El rey queriendo comprobar tal acusación se
fue al cementerio. Aterrado, vio a Elisa cerca de las brujas, en torno a una
tumba.
-No
lo puedo creer -dijo el rey, desconsolado-. Castígala, si eso es lo que debes
hacer.
Elisa
fue acusada de brujería.
-Esposa
mía, te ruego que hables en tu defensa -suplicó el rey. Pero Elisa no podía más
que mirarlo con ojos tristes.
Al otro día, la llevaron a la plaza para
quemarla en la hoguera. Elisa seguía tejiendo y llevaba con ella las diez
camisas para sus hermanos. La muchedumbre enfurecida gritaba:
-¡Quemen
a la bruja!
De repente, en el cielo aparecieron once
cisnes salvajes que descendieron hacia Elisa. Al verlos, ella les lanzó de
inmediato las camisas. La gente se quedó atónita al ver que los cisnes se
convertían en príncipes.
Sebastián,
quien recibió la undécima camisa con una manga sin terminar, tenía todavía un
ala.
-¡Sálvenme!
-gritó por fin Elisa-. ¡Soy inocente!
Rodeada de sus hermanos, Elisa se presentó
ante el rey.

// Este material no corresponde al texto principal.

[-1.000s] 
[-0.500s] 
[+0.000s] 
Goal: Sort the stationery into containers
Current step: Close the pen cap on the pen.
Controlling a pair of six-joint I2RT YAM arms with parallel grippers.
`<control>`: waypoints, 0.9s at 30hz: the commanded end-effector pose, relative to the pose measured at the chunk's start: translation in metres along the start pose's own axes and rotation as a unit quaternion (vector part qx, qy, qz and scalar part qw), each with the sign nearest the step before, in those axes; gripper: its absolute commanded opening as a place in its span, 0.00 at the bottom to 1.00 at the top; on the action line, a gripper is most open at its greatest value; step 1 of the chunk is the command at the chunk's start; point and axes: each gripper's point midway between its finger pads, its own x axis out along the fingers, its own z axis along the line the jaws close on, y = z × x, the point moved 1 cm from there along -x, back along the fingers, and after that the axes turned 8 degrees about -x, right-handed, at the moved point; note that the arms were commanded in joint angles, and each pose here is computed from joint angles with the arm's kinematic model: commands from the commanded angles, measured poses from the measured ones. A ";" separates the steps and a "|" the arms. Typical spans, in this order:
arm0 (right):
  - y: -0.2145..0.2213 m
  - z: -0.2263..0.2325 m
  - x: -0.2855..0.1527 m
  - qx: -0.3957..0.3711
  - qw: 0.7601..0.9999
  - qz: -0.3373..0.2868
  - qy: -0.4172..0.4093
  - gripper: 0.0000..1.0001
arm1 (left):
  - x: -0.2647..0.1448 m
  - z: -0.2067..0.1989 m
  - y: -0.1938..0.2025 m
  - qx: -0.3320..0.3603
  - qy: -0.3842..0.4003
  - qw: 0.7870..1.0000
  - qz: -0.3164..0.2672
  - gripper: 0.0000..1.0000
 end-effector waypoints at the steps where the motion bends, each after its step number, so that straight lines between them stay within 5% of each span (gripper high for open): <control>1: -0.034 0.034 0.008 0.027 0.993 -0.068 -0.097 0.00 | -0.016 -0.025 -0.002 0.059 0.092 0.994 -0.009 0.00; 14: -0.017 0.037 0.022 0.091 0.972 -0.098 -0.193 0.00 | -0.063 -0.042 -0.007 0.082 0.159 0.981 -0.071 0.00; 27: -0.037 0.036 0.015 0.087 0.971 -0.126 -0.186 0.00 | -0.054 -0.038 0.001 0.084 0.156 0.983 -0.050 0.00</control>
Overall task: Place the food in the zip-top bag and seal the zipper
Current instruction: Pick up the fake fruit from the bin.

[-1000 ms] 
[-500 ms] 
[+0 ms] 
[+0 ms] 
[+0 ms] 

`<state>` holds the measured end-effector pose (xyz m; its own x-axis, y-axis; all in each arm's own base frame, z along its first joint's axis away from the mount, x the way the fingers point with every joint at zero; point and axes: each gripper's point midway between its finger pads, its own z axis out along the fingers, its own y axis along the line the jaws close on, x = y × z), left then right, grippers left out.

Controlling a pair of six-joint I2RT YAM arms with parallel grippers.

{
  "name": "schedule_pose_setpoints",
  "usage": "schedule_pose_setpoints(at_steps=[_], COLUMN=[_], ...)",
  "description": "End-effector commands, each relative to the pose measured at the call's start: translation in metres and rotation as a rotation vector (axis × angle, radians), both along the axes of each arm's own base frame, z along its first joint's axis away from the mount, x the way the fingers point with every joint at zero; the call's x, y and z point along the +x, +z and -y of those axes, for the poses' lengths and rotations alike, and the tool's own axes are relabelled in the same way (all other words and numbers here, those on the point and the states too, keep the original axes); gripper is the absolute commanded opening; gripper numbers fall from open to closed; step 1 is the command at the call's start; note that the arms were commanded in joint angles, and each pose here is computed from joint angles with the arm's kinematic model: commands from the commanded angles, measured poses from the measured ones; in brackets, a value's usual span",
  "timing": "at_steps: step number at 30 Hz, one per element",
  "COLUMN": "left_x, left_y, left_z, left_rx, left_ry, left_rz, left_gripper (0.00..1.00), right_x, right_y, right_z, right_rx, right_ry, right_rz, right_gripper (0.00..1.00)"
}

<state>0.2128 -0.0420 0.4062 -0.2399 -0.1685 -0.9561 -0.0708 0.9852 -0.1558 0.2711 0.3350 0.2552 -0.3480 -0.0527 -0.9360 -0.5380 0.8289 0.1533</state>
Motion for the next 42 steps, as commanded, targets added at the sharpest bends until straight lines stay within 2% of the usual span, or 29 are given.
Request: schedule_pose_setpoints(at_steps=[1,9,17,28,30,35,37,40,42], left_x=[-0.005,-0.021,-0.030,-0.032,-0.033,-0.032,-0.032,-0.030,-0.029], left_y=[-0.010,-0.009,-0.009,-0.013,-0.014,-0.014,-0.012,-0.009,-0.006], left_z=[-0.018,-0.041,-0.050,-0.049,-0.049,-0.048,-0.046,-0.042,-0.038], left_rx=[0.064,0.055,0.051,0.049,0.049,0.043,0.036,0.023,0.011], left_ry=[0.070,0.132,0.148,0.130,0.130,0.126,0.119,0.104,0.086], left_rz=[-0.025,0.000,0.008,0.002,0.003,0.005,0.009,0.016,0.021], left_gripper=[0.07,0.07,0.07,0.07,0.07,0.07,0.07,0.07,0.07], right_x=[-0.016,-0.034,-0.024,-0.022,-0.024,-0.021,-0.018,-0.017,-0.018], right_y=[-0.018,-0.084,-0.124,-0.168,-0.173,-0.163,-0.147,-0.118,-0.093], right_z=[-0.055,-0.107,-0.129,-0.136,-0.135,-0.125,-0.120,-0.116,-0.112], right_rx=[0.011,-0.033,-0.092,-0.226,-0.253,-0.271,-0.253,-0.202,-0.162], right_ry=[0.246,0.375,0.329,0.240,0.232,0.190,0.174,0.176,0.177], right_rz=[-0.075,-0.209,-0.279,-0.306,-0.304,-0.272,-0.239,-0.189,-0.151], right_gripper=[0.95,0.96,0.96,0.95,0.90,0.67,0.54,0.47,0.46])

Las lágrimas le rodaban por las mejillas a medida que iba
relatando la historia de la madrastra, del encuentro con sus hermanos y el
motivo de su silencio.
El rey también lloró de felicidad y abrazó a
su esposa con ternura. -Sólo alguien con un corazón tan bueno como el tuyo
haría ese sacrificio -dijo el rey.
La
multitud gritaba alborozada:
-¡Dios
bendiga a la reina! Fue entonces cuando Elisa notó el ala de Sebastián.
-¡Tu
brazo, mi pobre hermano! -dijo Elisa llorando.
-No
llores -la consoló Sebastián-. Llevaré con orgullo esta ala de cisne como
prueba de tu amor generoso e incondicional.